How to complete this task: Starting from the first line below, copy the whole listing exactly.

The data:
----------

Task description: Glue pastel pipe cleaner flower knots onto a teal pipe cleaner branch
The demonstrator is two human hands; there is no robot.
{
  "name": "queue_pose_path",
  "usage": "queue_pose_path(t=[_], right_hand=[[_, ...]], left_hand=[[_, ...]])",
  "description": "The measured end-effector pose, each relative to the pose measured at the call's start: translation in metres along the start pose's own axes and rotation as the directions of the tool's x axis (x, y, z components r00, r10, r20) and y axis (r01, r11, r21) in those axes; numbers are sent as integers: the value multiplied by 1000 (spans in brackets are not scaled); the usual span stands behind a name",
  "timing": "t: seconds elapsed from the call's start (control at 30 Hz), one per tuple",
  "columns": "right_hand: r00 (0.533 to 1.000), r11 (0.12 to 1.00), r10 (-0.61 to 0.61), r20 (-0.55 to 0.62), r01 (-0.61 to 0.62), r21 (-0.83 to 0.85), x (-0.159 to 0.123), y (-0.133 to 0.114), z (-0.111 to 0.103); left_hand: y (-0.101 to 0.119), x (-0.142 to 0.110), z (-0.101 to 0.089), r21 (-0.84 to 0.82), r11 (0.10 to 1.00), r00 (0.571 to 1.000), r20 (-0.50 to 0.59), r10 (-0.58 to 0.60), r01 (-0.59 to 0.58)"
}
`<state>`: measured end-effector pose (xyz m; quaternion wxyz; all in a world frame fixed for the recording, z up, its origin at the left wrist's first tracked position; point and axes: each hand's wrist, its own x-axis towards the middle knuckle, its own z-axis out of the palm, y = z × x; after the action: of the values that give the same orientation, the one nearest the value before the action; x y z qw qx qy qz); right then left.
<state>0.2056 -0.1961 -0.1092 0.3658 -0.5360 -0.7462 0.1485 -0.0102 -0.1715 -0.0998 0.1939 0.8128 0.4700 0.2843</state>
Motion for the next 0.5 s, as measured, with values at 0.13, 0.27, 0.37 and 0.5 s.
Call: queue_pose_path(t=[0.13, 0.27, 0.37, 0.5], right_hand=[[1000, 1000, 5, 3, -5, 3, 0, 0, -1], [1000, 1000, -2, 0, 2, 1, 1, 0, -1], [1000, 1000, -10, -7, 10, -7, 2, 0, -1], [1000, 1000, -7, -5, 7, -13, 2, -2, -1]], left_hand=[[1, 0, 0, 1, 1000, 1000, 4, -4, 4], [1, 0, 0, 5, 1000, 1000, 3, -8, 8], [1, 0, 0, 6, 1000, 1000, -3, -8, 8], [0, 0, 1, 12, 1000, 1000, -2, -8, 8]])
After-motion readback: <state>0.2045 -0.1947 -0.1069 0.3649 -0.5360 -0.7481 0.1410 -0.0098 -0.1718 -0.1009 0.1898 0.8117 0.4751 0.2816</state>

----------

Response below:
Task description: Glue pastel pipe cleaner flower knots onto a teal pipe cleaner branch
The demonstrator is two human hands; there is no robot.
{
  "name": "queue_pose_path",
  "usage": "queue_pose_path(t=[_], right_hand=[[_, ...]], left_hand=[[_, ...]])",
  "description": "The measured end-effector pose, each relative to the pose measured at the call's start: translation in metres along the start pose's own axes and rotation as the directions of the tool's x axis (x, y, z components r00, r10, r20) and y axis (r01, r11, r21) in those axes; numbers are sent as integers: the value multiplied by 1000 (spans in brackets are not scaled); the usual span stands behind a name",
  "timing": "t: seconds elapsed from the call's start (control at 30 Hz), one per tuple",
  "columns": "right_hand: r00 (0.533 to 1.000), r11 (0.12 to 1.00), r10 (-0.61 to 0.61), r20 (-0.55 to 0.62), r01 (-0.61 to 0.62), r21 (-0.83 to 0.85), x (-0.159 to 0.123), y (-0.133 to 0.114), z (-0.111 to 0.103); left_hand: y (-0.101 to 0.119), x (-0.142 to 0.110), z (-0.101 to 0.089), r21 (-0.84 to 0.82), r11 (0.10 to 1.00), r00 (0.571 to 1.000), r20 (-0.50 to 0.59), r10 (-0.58 to 0.60), r01 (-0.59 to 0.58)"
}
`<state>`: measured end-effector pose (xyz m; quaternion wxyz; all in a world frame fixed for the recording, z up, its origin at the left wrist's first tracked position; point and axes: each hand's wrist, its own x-axis towards the middle knuckle, its own z-axis out of the palm, y = z × x; after the action: of the values that give the same orientation, the one nearest the value before the action; x y z qw qx qy qz); right then left.
<state>0.2056 -0.1961 -0.1092 0.3658 -0.5360 -0.7462 0.1485 -0.0102 -0.1715 -0.0998 0.1939 0.8128 0.4700 0.2843</state>
Motion for the next 0.5 s, as measured, with values at 0.13, 0.27, 0.37 and 0.5 s.
Call: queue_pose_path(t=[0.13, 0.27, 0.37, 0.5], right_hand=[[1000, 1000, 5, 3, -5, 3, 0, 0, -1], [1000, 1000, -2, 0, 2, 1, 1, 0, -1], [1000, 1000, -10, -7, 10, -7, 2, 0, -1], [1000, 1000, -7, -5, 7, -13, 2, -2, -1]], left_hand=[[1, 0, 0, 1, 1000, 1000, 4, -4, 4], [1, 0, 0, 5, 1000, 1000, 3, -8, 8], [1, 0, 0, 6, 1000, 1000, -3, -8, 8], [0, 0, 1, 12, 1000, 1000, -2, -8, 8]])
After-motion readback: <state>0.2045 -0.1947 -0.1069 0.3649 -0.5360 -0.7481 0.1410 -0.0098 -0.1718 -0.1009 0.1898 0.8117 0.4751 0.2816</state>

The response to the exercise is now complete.